When you reach the line containing "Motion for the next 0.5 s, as" in the entries below, start writing out each line exactly, and stop after the line containing "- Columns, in".

**Information provided**
************
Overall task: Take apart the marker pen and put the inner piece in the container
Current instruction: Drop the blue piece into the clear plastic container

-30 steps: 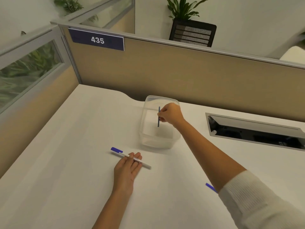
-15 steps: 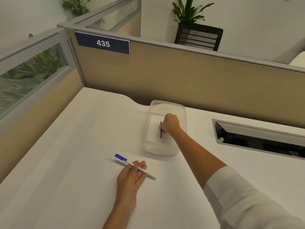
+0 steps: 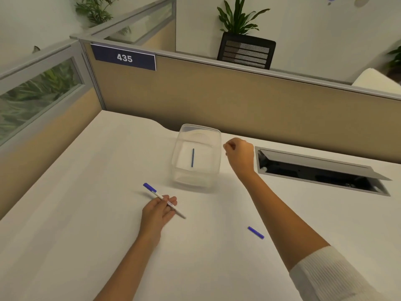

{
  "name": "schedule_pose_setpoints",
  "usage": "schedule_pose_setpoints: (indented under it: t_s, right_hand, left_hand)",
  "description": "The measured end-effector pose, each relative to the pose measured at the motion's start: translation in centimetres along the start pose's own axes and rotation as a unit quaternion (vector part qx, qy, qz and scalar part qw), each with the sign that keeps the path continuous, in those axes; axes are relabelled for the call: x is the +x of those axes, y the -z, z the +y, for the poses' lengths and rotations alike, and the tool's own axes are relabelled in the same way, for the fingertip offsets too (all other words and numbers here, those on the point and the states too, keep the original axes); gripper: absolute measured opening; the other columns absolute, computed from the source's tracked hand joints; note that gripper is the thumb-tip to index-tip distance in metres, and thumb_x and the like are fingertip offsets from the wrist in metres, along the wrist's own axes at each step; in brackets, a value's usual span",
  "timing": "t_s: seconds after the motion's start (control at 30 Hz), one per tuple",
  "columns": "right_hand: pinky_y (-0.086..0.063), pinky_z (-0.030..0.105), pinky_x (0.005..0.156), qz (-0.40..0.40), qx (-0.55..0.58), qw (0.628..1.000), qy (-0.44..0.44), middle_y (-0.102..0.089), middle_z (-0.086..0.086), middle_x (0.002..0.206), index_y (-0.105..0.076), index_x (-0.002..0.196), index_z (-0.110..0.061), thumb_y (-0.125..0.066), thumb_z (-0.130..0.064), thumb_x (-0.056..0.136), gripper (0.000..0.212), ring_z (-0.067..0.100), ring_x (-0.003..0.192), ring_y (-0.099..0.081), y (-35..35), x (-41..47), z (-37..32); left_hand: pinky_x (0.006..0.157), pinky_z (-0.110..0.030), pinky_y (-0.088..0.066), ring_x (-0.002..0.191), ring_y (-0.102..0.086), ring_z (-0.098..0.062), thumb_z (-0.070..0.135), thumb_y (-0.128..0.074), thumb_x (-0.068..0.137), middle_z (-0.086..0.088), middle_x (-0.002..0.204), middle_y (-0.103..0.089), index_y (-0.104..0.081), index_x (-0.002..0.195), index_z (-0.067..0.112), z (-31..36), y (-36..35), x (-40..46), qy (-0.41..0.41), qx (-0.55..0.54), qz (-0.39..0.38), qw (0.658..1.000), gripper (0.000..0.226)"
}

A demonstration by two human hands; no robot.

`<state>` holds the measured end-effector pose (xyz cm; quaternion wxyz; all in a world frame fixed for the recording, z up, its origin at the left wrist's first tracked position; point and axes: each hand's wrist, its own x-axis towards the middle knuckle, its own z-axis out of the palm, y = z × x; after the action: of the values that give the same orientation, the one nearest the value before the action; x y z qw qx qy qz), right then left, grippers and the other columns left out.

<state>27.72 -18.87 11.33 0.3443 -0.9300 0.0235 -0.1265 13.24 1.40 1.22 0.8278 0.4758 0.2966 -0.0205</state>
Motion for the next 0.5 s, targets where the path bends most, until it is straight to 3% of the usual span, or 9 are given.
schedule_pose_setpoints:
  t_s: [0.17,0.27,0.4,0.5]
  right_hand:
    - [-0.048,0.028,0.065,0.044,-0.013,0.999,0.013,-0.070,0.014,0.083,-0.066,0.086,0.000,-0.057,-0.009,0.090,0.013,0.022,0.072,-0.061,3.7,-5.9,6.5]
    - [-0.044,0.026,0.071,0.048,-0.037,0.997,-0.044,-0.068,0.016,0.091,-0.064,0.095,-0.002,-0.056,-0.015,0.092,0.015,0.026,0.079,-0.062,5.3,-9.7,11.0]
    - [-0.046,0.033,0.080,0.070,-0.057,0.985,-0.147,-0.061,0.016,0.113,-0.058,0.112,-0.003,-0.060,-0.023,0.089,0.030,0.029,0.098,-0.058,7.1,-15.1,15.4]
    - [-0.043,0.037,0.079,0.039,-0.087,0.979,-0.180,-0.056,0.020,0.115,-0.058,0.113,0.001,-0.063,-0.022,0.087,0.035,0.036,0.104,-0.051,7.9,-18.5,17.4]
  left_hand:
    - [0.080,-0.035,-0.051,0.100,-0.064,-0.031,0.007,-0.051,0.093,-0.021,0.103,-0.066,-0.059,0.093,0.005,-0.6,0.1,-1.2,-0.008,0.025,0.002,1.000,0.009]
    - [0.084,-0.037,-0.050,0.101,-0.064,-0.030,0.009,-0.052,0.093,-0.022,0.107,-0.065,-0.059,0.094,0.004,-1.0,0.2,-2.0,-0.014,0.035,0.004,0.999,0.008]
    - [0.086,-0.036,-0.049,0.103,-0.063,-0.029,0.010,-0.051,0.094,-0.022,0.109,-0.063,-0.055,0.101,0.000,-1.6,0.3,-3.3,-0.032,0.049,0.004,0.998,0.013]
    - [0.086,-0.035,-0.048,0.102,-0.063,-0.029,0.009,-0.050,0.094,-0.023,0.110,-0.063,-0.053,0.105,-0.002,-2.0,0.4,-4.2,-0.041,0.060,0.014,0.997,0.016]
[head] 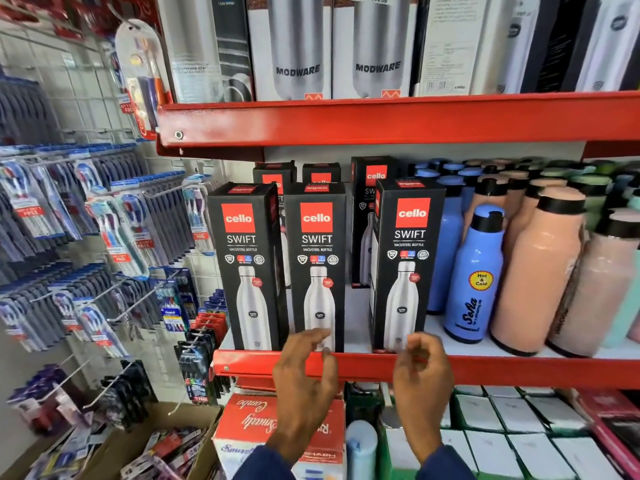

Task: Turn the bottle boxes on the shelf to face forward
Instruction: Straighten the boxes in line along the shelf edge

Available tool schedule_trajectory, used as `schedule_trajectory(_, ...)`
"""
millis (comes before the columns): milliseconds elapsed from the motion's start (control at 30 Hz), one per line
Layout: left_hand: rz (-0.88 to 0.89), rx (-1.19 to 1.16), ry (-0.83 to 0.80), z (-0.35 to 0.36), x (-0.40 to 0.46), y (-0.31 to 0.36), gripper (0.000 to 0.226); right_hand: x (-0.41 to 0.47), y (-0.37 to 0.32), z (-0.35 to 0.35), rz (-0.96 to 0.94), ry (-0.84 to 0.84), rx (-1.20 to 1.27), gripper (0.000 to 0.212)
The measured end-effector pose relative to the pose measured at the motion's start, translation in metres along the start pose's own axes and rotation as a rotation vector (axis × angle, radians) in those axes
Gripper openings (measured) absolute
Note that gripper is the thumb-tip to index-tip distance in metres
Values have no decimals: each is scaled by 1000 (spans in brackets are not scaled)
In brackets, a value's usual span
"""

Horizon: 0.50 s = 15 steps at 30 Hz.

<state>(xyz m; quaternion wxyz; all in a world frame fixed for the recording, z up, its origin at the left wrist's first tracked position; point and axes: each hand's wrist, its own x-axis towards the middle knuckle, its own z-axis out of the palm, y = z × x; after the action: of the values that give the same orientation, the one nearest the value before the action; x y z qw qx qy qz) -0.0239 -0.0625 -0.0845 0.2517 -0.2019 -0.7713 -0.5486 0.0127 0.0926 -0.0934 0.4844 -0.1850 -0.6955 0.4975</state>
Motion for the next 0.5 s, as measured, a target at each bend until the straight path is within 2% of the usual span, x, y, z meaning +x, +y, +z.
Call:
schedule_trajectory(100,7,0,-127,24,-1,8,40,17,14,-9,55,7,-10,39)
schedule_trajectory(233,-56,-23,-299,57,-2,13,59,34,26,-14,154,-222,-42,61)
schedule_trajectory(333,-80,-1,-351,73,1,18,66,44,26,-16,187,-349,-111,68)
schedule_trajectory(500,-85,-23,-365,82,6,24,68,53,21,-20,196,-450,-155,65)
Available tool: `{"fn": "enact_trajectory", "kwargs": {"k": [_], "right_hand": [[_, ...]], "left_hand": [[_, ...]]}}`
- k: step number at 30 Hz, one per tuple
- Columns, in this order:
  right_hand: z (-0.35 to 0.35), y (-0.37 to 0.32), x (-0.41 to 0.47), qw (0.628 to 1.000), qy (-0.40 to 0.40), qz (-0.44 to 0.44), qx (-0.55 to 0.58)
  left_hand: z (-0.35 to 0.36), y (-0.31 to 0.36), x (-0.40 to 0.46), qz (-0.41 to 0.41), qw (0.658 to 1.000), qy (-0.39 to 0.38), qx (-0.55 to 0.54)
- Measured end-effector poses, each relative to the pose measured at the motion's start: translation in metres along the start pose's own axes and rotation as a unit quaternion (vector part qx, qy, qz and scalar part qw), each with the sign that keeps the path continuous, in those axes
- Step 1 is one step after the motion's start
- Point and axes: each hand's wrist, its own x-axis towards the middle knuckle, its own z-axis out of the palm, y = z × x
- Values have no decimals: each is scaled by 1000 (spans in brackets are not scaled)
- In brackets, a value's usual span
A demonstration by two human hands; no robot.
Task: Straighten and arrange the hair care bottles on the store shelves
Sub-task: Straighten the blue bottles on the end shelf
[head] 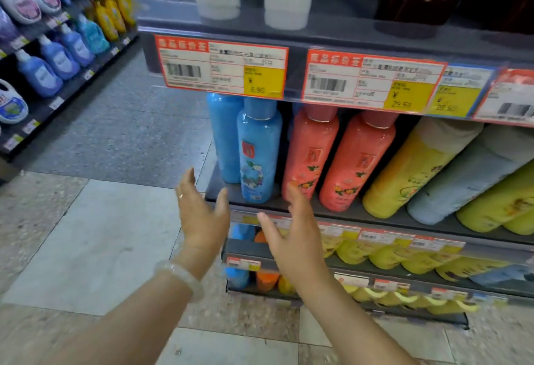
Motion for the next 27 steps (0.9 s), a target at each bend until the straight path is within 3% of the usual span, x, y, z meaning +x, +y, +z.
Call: {"fn": "enact_trajectory", "kwargs": {"k": [3,7,13,27], "right_hand": [[20,-10,11,996,60,57,14],[47,-21,23,980,174,97,26],[68,-38,42,956,254,142,27],[76,-34,46,945,292,147,-6]], "left_hand": [[-5,5,34,40,990,-133,-19],[-1,9,62,85,967,-223,-86],[4,3,83,71,950,-280,-115],[-13,-16,86,80,939,-323,-91]]}}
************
**Finished task**
Motion for the next 0.5 s, as measured, a target at each bend until the straight path is within 2% of the usual span, x, y, z meaning +x, +y, +z.
Call:
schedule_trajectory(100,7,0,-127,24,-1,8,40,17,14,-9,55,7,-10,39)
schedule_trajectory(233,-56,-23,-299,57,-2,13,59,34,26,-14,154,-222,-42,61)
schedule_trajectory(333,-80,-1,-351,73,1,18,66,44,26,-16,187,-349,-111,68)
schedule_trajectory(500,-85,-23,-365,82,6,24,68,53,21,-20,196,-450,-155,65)
Available tool: `{"fn": "enact_trajectory", "kwargs": {"k": [_], "right_hand": [[_, ...]], "left_hand": [[_, ...]]}}`
- k: step number at 30 Hz, one per tuple
- Columns, in this order:

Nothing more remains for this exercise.